Last week, the U.S. Securities and Exchange Commission released its proposed climate-related disclosure rule that, if ultimately approved, will stand as one of the most comprehensive and complex disclosure initiatives in decades. The SEC’s proposed rule would require registrants to disclose a tidal wave of information in annual reports and registration statements regarding, among other things, climate-related risks, governance and risk management information about board and management processes around climate-related risks, various climate-related expenditures in their financial statements, and certain greenhouse gas (GHG) emission information. As detailed below, the SEC’s proposal would result in a tectonic shift for how public companies assess, track, measure, and disclose climate-related risks, would likely necessitate significant changes to management and board processes and composition, and expose public companies to increased litigation and enforcement risk.
Brief History of the SEC’s Consideration of Climate-Related Disclosures
Although the agency’s recent focus on disclosure and governance issues related to climate and the environment may seem new, the SEC has commented on these issues dating back to the 1970s. For example, in 1971, the agency issued an interpretive release stating that registrants should consider disclosing the financial impact of compliance with environmental laws, provided such information was material, in their SEC filings. In 1975, it considered a variety of “environmental and social” disclosure matters, as well as its own authority and responsibilities to require disclosure under the federal securities laws.
But the SEC’s focus on these issues crystalized in the past 12 years.
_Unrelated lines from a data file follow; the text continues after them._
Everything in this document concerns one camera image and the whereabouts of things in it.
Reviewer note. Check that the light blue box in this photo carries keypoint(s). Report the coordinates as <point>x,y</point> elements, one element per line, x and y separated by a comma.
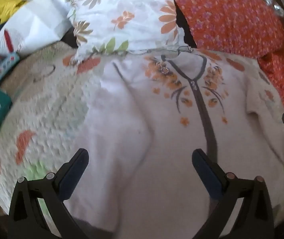
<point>2,66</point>

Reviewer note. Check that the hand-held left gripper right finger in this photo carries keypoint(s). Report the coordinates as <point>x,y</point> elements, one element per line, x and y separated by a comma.
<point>206,174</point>

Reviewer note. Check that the white cardigan with orange flowers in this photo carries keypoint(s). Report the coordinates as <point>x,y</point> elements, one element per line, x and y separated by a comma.
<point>142,104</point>

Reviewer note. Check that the white quilt with orange patches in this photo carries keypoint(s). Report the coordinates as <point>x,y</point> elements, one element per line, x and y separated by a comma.
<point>44,104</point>

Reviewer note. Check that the yellow cloth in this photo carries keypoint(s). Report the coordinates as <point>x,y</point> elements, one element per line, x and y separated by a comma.
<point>4,5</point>

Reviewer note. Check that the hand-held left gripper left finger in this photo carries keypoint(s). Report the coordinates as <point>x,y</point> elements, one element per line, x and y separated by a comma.
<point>72,179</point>

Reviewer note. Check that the white floral pillow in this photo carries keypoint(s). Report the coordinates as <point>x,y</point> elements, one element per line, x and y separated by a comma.
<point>132,5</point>

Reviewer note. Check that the orange floral pillow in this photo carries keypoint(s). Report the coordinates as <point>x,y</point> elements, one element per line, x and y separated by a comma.
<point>231,17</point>

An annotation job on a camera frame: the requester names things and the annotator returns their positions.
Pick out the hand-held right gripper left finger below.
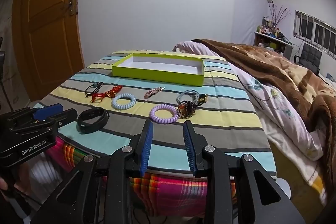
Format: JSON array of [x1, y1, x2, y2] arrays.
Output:
[[30, 120, 154, 224]]

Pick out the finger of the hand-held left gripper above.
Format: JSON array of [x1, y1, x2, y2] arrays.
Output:
[[33, 109, 77, 133], [31, 104, 64, 121]]

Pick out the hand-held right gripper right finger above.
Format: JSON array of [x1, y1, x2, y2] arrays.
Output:
[[183, 120, 306, 224]]

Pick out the black wrist band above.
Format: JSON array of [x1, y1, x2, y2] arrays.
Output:
[[76, 107, 110, 134]]

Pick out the purple spiral hair tie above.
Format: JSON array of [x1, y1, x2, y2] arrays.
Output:
[[150, 105, 179, 124]]

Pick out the dark beaded bracelet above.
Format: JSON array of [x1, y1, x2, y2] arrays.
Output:
[[177, 100, 197, 119]]

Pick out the small red knotted figure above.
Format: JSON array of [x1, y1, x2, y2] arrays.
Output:
[[91, 91, 107, 104]]

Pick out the red gold beaded ornament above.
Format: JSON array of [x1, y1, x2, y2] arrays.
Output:
[[104, 85, 124, 98]]

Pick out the green shallow box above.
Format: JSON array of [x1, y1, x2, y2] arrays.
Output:
[[112, 53, 205, 87]]

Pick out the striped bed sheet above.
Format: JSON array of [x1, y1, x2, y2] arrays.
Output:
[[39, 49, 276, 180]]

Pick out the wooden door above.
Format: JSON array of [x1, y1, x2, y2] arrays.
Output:
[[12, 0, 86, 101]]

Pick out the white round object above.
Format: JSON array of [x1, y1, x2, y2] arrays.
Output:
[[276, 178, 292, 201]]

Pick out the metal door latch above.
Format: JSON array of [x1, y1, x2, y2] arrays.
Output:
[[63, 0, 79, 16]]

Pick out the brown plush blanket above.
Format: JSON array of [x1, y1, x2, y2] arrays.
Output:
[[190, 39, 336, 203]]

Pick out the white shelf desk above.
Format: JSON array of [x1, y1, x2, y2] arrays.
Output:
[[254, 31, 294, 56]]

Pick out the row of bottles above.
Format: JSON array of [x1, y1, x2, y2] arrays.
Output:
[[257, 17, 282, 38]]

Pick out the black quilted chair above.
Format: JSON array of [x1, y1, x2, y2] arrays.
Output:
[[299, 43, 323, 75]]

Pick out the pink flowering branches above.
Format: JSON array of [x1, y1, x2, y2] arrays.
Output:
[[269, 4, 292, 30]]

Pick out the barred window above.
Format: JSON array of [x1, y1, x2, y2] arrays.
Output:
[[293, 10, 336, 59]]

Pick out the black hair tie teal bead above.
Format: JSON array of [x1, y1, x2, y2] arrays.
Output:
[[84, 81, 104, 97]]

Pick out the light blue spiral hair tie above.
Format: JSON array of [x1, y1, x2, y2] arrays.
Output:
[[112, 93, 137, 111]]

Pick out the grey elastic hair ties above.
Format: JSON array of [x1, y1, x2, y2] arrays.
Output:
[[176, 90, 200, 107]]

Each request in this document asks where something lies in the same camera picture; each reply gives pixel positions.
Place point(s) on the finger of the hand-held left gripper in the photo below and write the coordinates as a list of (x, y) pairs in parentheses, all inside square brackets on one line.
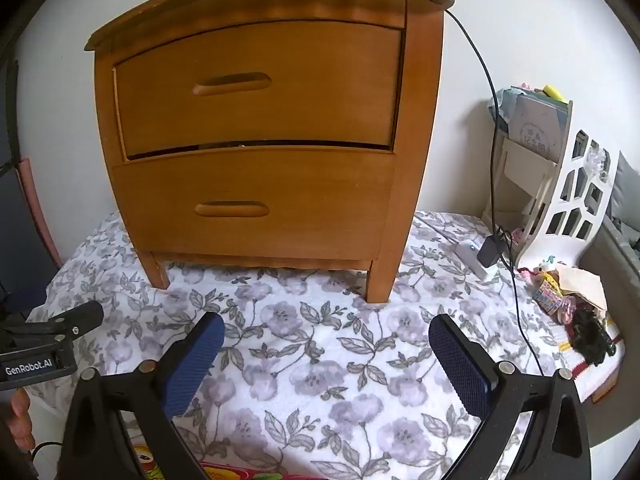
[(75, 317)]

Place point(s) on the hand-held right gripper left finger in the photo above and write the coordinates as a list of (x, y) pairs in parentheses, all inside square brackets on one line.
[(192, 365)]

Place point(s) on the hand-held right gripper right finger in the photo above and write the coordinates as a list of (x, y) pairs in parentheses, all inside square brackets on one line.
[(462, 365)]

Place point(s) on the person's left hand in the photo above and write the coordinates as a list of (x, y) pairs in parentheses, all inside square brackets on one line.
[(20, 420)]

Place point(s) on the patterned tape roll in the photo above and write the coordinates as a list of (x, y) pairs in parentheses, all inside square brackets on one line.
[(549, 294)]

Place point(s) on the white power strip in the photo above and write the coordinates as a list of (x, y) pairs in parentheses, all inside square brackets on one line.
[(467, 252)]

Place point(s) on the black power adapter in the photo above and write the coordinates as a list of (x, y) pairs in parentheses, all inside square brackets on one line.
[(489, 251)]

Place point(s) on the white striped knit cloth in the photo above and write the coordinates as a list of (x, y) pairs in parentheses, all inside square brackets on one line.
[(580, 365)]

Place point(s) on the red floral quilt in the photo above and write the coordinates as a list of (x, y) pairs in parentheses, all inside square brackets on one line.
[(235, 475)]

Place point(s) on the pink tape roll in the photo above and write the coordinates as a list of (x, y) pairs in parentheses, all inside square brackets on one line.
[(569, 310)]

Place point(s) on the dark panel with pink edge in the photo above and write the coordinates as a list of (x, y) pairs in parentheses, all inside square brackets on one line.
[(15, 210)]

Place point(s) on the black hair accessory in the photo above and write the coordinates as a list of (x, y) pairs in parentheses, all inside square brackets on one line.
[(592, 335)]

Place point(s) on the grey floral bed sheet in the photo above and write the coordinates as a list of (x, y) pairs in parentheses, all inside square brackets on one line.
[(325, 340)]

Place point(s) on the white cutout desk organizer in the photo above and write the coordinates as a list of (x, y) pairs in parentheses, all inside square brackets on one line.
[(570, 195)]

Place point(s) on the wooden nightstand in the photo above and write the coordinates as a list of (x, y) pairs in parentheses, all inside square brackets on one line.
[(425, 135)]

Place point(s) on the grey cushion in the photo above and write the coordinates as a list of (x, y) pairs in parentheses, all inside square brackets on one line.
[(627, 195)]

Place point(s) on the grey patterned booklet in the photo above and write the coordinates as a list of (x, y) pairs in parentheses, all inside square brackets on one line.
[(535, 127)]

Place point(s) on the shallow wooden drawer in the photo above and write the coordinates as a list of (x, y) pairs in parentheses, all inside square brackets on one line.
[(300, 90)]

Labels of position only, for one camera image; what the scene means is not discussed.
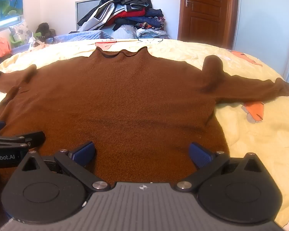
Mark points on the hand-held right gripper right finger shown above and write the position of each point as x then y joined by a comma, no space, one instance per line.
201,155

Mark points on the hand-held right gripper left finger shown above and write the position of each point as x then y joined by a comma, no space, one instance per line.
83,154

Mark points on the brown knit sweater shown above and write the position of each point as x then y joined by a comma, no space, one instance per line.
134,101

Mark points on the pile of clothes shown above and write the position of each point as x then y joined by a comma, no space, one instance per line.
130,7

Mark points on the yellow floral bedsheet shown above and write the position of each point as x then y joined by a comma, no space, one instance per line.
255,137

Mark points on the green plastic item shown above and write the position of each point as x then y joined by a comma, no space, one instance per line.
15,42

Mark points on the floral pillow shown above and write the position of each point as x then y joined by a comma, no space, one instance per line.
20,31

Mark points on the dark bag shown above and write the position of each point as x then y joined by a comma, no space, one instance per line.
43,30

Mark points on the blue quilted blanket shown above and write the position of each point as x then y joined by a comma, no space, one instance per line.
86,36

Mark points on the light blue bundle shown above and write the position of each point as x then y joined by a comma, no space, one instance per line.
122,32

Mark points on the brown wooden door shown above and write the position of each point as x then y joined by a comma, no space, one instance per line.
207,12

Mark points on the white wardrobe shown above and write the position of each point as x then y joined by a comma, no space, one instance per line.
265,24

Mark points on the grey wall panel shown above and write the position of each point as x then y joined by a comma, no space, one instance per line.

In 2010, the SEC issued interpretive guidance on disclosure rules that may have required a registrant to disclose climate-related risks, trends and impacts. The guidance highlighted that climate-related risks and trends—and a company’s policies for communicating such information to its management—may implicate long-standing reporting and disclosure controls and procedures requirements under the Securities Exchange Act of 1934 and Regulation S-K. As a result, under the current and long-standing disclosure regime, public companies typically need to deal with two categories of climate-related—and, more broadly, ESG-related—disclosure obligations: (1) principles-based disclosure assessed within the context of materiality; and (2) specific regulations—typically under Regulation S-K—that implicate various environmental disclosures (along with other social and governance requirements). In March 2021, then-acting SEC Chair Allison Herren Lee requested public input from investors, registrants and other market participants about climate-related disclosures. Thousands of commenters responded, which set the stage for the SEC’s 510-page rule proposal last week.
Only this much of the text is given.